It sounds like a stuck record. Under late Premier Li Keqiang, “opening up” China’s economy was peppered in his statements and became a recurring theme in a move to entice multinational companies and foreign investment.
His successor Li Qiang leafed through that well-worn playbook at the weekend during the opening ceremony of this week’s annual China International Import Expo in Shanghai. His address fell on deaf ears.
Twenty-four hours early, Carlo D’Andrea summed up the mood perfectly as the deputy president of the European Union Chamber of Commerce.
“It’s more a government affair, more a marketing event.

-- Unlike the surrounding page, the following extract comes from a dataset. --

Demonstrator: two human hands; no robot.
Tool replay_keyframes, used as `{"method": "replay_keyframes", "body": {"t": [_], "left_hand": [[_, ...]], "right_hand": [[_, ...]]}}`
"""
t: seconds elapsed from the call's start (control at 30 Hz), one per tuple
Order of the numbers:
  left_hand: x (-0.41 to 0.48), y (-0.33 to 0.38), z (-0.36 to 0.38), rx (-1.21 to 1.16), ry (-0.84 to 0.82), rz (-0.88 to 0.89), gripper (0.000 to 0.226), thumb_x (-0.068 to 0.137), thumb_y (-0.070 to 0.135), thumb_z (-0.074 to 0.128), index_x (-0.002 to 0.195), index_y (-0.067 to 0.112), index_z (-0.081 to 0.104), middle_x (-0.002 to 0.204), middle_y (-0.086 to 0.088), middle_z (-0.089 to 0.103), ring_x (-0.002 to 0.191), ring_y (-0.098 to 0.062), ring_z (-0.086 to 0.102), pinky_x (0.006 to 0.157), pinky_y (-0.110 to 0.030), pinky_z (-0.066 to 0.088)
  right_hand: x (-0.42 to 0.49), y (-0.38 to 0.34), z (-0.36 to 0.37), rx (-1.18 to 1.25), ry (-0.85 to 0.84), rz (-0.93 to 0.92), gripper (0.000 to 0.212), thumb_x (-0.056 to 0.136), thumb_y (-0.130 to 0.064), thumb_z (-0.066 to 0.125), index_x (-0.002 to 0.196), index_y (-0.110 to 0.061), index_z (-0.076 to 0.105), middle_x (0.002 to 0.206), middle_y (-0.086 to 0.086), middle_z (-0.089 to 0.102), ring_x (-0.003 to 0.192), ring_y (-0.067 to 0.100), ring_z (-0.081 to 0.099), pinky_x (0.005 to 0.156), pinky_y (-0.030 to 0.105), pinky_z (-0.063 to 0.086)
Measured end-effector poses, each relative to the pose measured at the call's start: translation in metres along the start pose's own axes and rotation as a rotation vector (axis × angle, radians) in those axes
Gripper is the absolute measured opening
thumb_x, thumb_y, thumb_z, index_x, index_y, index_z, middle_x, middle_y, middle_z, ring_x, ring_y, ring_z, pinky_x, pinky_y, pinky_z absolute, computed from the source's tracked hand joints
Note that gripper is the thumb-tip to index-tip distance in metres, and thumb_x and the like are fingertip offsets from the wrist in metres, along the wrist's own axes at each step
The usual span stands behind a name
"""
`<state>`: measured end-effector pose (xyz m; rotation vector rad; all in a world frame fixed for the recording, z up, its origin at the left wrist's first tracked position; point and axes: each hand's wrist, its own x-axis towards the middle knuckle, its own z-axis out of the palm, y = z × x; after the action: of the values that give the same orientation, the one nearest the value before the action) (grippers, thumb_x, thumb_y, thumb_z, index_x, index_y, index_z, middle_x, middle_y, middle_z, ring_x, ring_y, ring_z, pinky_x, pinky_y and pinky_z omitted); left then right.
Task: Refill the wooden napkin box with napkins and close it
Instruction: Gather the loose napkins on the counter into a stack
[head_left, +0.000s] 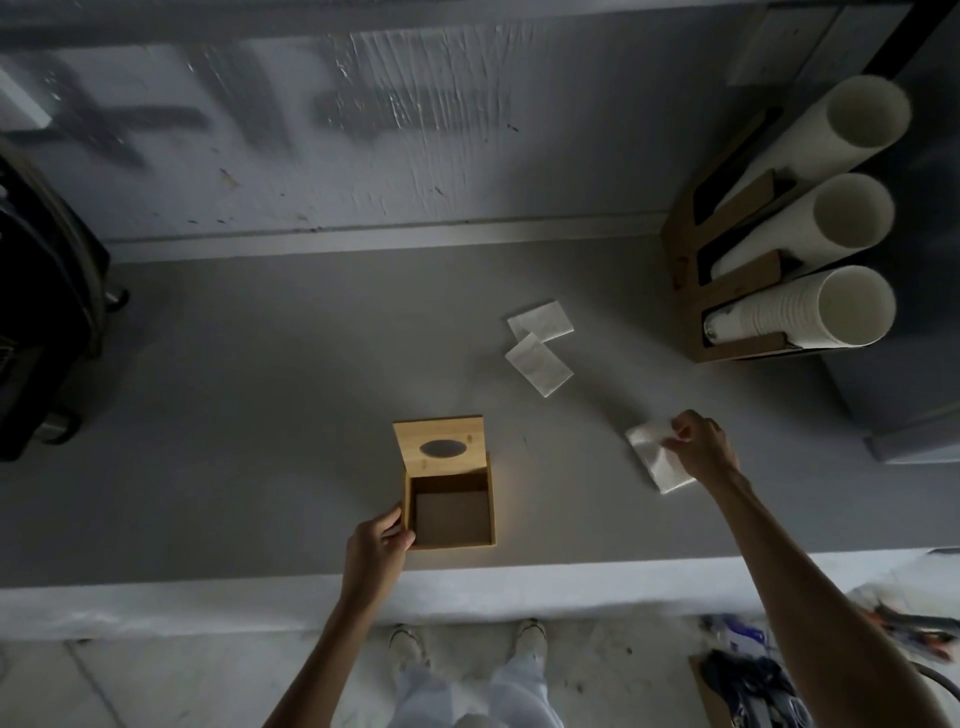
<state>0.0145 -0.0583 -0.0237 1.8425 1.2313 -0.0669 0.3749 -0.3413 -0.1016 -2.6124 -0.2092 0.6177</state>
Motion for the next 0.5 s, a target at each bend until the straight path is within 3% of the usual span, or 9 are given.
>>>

You can say [it] has become a political showcase rather than a business event,” he said.
“European [companies] are becoming disillusioned as symbolic gestures take the place of tangible results needed to restore business confidence,” D’Andrea added.
Platitudes to fix problems:
- China’s economy is in a mess, buffeted by a real estate meltdown, massive local government debt, and sky-high unemployment among the young.
- On Monday, the country reported its first quarterly deficit in foreign direct investment since 1998.
- Geopolitical tension with the United States and its allies, “de-risking” and a catch-all National Security Law have scared off foreign investors.
Delve deeper: European Commission President Ursula von der Leyen has regularly touched on China’s “unfair trade practices” and called for a tougher approach in her September State of the Union speech.
Between the lines: Still, Premier Li Qiang’s “opening up” address in Shanghai was predictably praised in China’s state-controlled media, despite the lukewarm response from Beijing’s major trading partners.
What they said: “[During] China’s reform and opening-up, foreign companies that have remained optimistic and embraced the Chinese market have achieved tremendous success [and that] won’t change,” Global Times stated.
China Factor comment: But it has. Sick of being locked out of key Chinese sectors amid economic coercion, leading democracies are hitting back. Beijing’s obsession with national security has only made matters worse.